REQUIREMENT:
Return all the entries. Match them word for word.

(Records from a collection)
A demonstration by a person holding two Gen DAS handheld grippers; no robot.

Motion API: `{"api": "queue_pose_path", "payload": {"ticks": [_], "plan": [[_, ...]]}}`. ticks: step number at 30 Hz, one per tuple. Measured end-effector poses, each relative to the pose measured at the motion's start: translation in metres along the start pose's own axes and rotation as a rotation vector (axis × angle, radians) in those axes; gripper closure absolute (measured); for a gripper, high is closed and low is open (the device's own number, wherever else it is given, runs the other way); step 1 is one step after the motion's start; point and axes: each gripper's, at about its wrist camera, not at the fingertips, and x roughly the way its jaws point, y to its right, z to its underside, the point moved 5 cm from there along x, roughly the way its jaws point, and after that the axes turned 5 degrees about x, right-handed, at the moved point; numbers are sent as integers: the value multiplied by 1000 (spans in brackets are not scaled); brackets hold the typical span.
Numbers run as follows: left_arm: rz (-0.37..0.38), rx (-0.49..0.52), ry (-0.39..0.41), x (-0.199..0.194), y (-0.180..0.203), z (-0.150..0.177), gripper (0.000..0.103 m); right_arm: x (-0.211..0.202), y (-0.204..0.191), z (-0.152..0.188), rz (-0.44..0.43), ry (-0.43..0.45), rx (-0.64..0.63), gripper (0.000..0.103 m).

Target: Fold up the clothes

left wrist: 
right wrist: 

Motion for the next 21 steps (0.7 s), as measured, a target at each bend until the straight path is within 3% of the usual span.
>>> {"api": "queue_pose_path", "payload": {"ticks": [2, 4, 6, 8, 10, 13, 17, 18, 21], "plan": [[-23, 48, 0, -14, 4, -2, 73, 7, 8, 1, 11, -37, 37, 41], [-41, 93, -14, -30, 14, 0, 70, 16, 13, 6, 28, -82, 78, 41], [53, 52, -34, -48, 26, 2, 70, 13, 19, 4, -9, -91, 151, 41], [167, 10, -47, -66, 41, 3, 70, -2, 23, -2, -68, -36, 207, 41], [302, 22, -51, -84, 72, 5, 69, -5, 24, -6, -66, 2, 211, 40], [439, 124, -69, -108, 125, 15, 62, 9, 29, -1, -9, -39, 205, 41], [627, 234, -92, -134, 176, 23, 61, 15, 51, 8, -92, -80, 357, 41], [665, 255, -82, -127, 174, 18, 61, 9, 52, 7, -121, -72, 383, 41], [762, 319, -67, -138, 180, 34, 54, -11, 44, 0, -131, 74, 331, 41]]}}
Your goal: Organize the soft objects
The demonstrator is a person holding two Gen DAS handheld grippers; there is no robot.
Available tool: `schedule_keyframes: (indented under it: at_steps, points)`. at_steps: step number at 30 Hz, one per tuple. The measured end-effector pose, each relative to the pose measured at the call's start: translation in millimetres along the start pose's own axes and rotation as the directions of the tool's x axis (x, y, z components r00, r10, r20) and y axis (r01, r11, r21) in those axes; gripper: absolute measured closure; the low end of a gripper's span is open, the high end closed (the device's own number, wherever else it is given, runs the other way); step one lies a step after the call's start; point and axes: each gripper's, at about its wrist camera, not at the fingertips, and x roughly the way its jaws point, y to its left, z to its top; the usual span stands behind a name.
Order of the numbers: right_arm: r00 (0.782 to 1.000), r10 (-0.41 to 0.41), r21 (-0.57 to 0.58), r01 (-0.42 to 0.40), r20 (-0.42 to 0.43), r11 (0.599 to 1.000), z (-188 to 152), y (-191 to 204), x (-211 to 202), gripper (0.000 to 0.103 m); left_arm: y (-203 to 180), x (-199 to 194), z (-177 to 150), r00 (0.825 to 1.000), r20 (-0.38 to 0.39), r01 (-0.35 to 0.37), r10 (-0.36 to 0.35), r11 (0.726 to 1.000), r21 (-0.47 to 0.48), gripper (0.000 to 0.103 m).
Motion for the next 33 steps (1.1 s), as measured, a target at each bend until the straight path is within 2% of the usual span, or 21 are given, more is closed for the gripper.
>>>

SOLVED PROBLEM:
A demonstration by a person holding two Gen DAS handheld grippers; no robot.

Motion API: `{"api": "queue_pose_path", "payload": {"ticks": [_], "plan": [[_, ...]]}}`. ticks: step number at 30 Hz, one per tuple. Measured end-effector poses, each relative to the pose measured at the motion's start: translation in metres along the start pose's own axes and rotation as a rotation vector (axis × angle, radians) in those axes; gripper closure absolute (measured); for a gripper, high is closed and low is open (the device's own number, wherever else it is given, runs the other way); step 1 is one step after the motion's start; point and axes: each gripper's, at about its wrist camera, not at the fingertips, and x roughly the way its jaws point, y to its right, z to its underside, the point moved 5 cm from there along x, roughly the way its jaws point, and after that the axes turned 5 degrees about x, right-handed, at the moved point; numbers are sent as integers: the value multiplied by 1000 (spans in brackets are not scaled); brackets hold the typical span.
Numbers run as follows: left_arm: rz (-0.37..0.38), rx (-0.49..0.52), ry (-0.39..0.41), x (-0.199..0.194), y (-0.180..0.203), z (-0.150..0.177), gripper (0.000..0.103 m); right_arm: x (-0.211..0.202), y (-0.204..0.191), z (-0.152..0.188), rz (-0.44..0.43), ry (-0.43..0.45), rx (-0.64..0.63), gripper (0.000..0.103 m).

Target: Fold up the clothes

left wrist: 
right wrist: 

Motion for the next 21 steps (0.7 s), as measured, a target at each bend until the straight path is within 3% of the usual span.
>>> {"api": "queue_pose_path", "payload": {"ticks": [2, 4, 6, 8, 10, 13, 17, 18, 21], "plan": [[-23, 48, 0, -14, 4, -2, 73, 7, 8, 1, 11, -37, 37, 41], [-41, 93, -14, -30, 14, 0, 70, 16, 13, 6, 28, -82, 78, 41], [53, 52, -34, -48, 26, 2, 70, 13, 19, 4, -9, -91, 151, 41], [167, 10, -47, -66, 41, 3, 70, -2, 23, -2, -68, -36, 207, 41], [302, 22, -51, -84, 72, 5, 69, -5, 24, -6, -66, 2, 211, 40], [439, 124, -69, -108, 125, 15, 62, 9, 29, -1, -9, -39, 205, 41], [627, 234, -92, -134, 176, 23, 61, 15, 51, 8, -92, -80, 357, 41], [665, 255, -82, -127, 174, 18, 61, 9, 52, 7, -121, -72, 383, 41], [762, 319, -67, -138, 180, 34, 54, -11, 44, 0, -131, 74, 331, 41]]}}
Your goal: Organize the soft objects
The demonstrator is a person holding two Gen DAS handheld grippers; there is no robot.
Available tool: `schedule_keyframes: (indented under it: at_steps, points)`. at_steps: step number at 30 Hz, one per tuple. The measured end-effector pose, each relative to the pose measured at the call's start: translation in millimetres along the start pose's own axes and rotation as the directions of the tool's x axis (x, y, z components r00, r10, r20) and y axis (r01, r11, r21) in those axes; gripper: absolute measured closure; the low end of a gripper's span is open, the high end closed (the device's own number, wherever else it is given, runs the other way); step one lies a step after the call's start; point and axes: each gripper's, at about its wrist camera, not at the fingertips, and x roughly the way its jaws point, y to its left, z to its top; the usual span stands behind a name.
Order of the numbers: right_arm: r00 (0.782 to 1.000), r10 (-0.41 to 0.41), r21 (-0.57 to 0.58), r01 (-0.42 to 0.40), r20 (-0.42 to 0.43), r11 (0.599 to 1.000), z (-188 to 152), y (-191 to 204), x (-211 to 202), gripper (0.000 to 0.103 m); left_arm: y (-203 to 180), x (-199 to 194), z (-177 to 150), r00 (0.825 to 1.000), r20 (-0.38 to 0.39), r01 (-0.35 to 0.37), r10 (-0.36 to 0.35), r11 (0.726 to 1.000), r21 (-0.47 to 0.48), gripper (0.000 to 0.103 m).
Motion for the next 33 steps (1.1 s), as measured, a target at each bend until the straight path is within 2% of the usual span, or 21 are given, more is closed for the gripper.
>>>

With this, the answer is complete.